Learning from Pacquiao-Rios
THE GAME OF MY LIFE - Bill Velasco (The Philippine Star) - November 25, 2013 - 12:00am

There were many learning we as an audience gleaned from the WBO International Welterweight title clash between Manny Pacquiao and Brandon Rios yesterday. A lot of it helps redefine how professional boxing can be done, and some of it has to do with how we are maturing as an audience. On the whole, it has been a positive, uplifting experience, especially for Filipinos still weighed down by the aftermath of super typhoon Yolanda. But let’s look deeper.

This writer had the privilege of working the inhouse pay-per-view event of Solaire Resort and Casino along with fellow veterans Noel Zarate and Anthony Suntay. Solaire did everything humanly possible to live up to its self-styled “ultimate viewing experience” tag. They set up a ring, and performers, round girls, a ring announcer (Suntay) and even live commentators (Zarate and myself) exclusively for the paying patrons. In lieu of the actual fighters, a gigantic LED cube hung above the ring, making it look like actual boxing coliseums. Tickets ranged from P1,500 to P3,500 and came with food, drinks and discounts to hotel and casino outlets.

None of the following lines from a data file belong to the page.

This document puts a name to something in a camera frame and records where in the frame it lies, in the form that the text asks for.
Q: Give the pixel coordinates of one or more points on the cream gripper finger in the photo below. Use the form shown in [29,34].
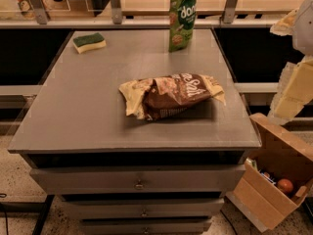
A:
[284,26]
[295,90]

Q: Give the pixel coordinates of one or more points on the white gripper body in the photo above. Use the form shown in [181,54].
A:
[303,29]

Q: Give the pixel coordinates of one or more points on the green rice chip bag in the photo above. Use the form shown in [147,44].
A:
[182,16]

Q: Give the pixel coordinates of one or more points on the brown chip bag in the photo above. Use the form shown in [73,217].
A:
[167,96]

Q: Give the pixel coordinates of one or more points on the cardboard box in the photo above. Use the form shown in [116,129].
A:
[283,155]

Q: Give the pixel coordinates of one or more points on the snack packet in box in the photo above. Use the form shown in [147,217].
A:
[268,176]

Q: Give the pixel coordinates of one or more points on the orange fruit in box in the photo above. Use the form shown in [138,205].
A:
[285,186]

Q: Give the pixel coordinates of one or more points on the top drawer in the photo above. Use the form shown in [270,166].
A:
[138,179]

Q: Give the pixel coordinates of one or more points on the drawer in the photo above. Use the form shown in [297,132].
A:
[145,226]
[143,208]
[138,179]

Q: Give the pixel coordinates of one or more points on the grey drawer cabinet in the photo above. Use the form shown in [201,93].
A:
[135,139]

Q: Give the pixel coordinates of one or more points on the middle drawer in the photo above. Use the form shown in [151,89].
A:
[143,208]

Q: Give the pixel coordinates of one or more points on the green yellow sponge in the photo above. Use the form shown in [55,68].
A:
[89,42]

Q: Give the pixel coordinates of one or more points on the bottom drawer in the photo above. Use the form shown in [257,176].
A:
[145,226]

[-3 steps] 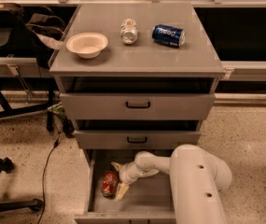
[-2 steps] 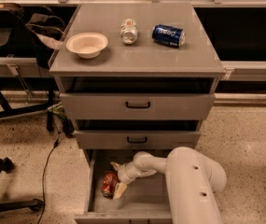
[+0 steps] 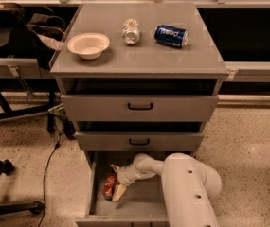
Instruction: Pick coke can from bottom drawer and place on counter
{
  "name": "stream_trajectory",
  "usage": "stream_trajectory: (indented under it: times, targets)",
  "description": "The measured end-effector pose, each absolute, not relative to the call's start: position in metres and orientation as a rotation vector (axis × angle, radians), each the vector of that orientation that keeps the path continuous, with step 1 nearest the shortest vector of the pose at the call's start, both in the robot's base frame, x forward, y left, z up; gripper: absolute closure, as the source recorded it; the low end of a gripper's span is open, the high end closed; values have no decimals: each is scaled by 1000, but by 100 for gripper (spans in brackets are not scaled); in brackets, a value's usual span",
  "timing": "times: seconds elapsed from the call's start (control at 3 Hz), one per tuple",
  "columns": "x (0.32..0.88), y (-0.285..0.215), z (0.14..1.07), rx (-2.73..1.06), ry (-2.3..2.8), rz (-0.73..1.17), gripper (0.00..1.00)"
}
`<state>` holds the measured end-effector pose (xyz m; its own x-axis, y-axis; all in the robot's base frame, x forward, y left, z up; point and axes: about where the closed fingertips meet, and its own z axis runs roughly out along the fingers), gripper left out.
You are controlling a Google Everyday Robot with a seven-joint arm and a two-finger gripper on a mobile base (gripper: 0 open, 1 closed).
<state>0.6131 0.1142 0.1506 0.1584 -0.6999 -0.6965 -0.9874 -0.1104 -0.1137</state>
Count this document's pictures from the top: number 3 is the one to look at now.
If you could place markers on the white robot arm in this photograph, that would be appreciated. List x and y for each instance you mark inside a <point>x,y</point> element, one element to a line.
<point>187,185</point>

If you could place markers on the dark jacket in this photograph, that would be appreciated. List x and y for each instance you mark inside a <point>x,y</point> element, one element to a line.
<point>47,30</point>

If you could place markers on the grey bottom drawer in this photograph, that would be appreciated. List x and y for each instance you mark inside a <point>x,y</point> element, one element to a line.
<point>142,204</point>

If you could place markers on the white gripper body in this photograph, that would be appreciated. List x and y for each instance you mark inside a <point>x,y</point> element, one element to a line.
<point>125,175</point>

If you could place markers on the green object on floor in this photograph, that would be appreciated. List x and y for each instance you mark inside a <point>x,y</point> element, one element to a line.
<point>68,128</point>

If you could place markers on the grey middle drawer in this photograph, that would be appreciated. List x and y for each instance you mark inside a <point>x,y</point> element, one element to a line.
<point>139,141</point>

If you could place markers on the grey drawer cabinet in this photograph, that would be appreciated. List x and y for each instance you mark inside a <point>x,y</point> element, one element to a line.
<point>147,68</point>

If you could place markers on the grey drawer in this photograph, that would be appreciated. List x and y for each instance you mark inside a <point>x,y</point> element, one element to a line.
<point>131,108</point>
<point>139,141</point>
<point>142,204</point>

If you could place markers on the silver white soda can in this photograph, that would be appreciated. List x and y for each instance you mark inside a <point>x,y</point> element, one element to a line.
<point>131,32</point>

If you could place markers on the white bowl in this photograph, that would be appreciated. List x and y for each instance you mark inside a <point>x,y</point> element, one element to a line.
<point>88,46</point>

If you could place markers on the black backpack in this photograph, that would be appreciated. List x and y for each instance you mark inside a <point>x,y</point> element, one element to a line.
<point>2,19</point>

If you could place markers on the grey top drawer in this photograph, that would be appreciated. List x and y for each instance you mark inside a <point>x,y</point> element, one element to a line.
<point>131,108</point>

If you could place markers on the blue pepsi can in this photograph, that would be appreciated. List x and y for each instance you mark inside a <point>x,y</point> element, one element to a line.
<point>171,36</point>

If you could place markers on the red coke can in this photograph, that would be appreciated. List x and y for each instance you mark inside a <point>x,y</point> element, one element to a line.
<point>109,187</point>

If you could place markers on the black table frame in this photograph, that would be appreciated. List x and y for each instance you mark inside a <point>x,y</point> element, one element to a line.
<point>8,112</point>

Manny Pacquiao looked cut and trim, more so than he did against Juan Manuel Marquez last year. He was loose and relaxed, even smiling in between rounds for most of the fight. He started off well, with his lefts getting through the former world lightweight champion’s defenses. It became gradually apparent that Rios was one-dimensional, moving forward, covering up, then taking interminably long to respond to a Pacquiao attack. The Filipino hurt Rios several times during the fight, but Rios pretended to smile it off. Eventually, he was bleeding from both eyes and his nose, so his smile became a plastic mask in a failed attempt to feign confidence.

Perhaps only round 3 and 8 went well for Rios, who was not really throwing as much as Pacquiao was by far. Rios was content with clinching and infighting, but this did not look good for the former champion. Pacquiao was quicker, more mobile, and harder to hit, and it was proven early on that each fighter could take the punches of the other, so it would be a question of who outworked who. Pacquiao’s vaunted speed was still there, but some questioned his power and inability to put Rios away.

But look at it this way: Pacquiao has been fighting bigger men for the last four years, and has been beating them, albeit in catchweight fights. He stopped Miguel Cotto four years ago, though the latter was naturally much bigger. The fifth against Rios was a sound, solid technical win for Pacman. He won it cleanly, consistently and convincingly, and the judges’ scores (120-108, 119-109 and 118-110) bore this out. Rios was simply outwitted and outboxed, period.

What did we learn as an audience? First of all, that it is feasible to have a world title fight in Macau, so close to home, albeit with the concession of fighting in daylight for the live pay-per-view audiences in North America. We have talents like Jessica Sanchez, who sang both the American and Philippine national anthems resoundingly, sending chills down spectators’ spines. And it is possible to have a great, blockbuster fightcard in this part of the world, where large taxes for professional athletes may be avoided. If we build it, people will come.

What is next for Manny Pacquiao? I would think perhaps a rematch with Timothy Bradley to retrieve the belt many thought was wrongly taken away in a questionable decision. Given Pacquiao’s showing against Rios, the smaller Bradley should be worried. If they have a rematch and Pacquiao beats him, this may set up a fifth bout with Juan Manuel Marquez. Top Rank boss Bob Arum has already hinted that he wanted the Pacquiao-Marquez series to extend beyond the five fights between Sugar Ray Robinson and Jake LaMotta, so you know they’ll meet at least twice more. Then perhaps Pacquiao and Floyd Mayweather can meet in a retirement match.

* * * *

“All-Star, All-Out Para sa Pinas”, a charity concert and basketball game featuring pro players and entertainment celebrities, will be held today at the Ynares Sports Arena in Pasig for the benefit of typhoon Yolanda victims. It is organized by PBA All-Star guard LA Tenorio and his Barangay Ginebra and Gilas Pilipinas teammates. Joining the celebration are old friend Jhong Hilario, Vhong Navarro, Billy Crawford and many others. 

On Saturday, Nov. 30 at 4 p.m., the “Heroes for Hope” sports memorabilia auction will be held at Heroes on Bonifacio High Street in Taguig. Famous athletes from the PBA, UAAP, Philippine Azkals, women’s volleyball, the UFL and other sports will donate signed jerseys, shoes, awards and other autographed memorabilia.